About this exercise:
Your answer should repeat every line of the records below in which the word "camera" appears.

Stored entries:

◆ ◆ ◆

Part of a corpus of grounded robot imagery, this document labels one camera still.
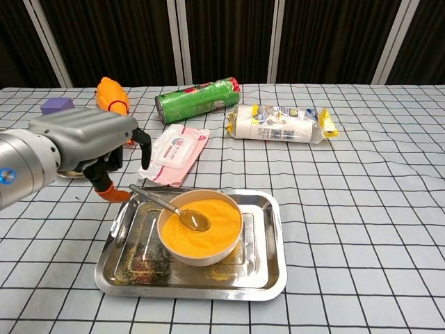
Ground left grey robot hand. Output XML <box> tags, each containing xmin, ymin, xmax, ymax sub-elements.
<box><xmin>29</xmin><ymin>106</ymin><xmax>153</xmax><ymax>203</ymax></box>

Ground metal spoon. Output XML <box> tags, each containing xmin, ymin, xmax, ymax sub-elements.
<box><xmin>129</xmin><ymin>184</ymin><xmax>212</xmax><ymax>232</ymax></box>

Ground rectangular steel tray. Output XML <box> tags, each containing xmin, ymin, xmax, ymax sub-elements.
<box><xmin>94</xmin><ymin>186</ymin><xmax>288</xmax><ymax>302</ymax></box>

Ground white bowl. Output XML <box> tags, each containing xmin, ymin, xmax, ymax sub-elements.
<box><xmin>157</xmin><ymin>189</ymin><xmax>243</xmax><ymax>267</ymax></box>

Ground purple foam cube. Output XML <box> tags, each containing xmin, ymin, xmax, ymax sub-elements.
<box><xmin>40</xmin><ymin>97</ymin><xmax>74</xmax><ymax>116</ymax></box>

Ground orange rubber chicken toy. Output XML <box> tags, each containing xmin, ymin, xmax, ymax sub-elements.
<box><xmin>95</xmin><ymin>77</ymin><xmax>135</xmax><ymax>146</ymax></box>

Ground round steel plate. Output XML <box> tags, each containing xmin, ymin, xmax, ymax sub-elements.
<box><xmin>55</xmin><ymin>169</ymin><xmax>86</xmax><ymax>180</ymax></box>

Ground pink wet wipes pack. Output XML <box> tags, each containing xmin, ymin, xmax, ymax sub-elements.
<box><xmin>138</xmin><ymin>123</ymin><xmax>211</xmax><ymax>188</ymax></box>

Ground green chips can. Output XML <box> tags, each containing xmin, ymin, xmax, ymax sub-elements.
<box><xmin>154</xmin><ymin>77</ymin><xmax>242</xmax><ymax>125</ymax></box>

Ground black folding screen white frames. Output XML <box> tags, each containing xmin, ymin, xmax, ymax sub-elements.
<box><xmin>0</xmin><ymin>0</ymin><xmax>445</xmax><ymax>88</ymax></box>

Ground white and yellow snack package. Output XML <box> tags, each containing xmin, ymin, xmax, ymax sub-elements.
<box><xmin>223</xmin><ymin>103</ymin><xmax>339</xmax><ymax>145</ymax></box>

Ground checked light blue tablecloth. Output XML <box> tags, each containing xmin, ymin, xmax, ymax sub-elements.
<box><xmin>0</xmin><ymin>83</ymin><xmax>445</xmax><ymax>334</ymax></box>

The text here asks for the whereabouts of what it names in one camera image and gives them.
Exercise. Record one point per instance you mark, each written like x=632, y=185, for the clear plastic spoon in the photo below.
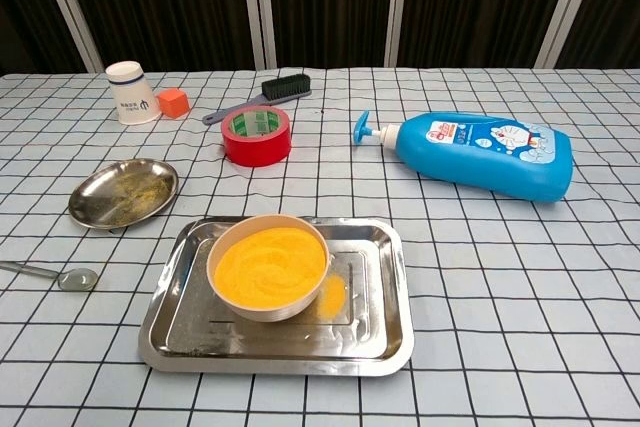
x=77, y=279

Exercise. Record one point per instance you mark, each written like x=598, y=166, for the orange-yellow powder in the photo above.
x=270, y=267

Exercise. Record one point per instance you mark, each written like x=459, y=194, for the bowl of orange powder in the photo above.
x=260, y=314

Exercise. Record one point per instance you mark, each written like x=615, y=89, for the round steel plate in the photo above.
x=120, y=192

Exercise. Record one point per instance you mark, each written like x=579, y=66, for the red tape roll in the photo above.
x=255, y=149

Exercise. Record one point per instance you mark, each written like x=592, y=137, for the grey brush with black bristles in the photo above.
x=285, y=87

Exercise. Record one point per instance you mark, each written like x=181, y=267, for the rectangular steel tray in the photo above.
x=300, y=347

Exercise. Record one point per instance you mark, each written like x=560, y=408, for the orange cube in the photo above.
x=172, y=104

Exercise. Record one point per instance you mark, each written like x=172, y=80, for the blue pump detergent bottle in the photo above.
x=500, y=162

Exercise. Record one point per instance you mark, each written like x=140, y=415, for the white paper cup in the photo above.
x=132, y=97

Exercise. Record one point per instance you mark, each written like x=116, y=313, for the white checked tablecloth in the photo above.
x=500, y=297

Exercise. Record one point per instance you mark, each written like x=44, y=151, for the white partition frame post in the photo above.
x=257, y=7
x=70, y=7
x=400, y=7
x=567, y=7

◆ ◆ ◆

Written answer:
Part of a corpus of grounded robot imagery, this document labels one camera still.
The text here asks for the whereabouts of what it names in one camera image and gives them.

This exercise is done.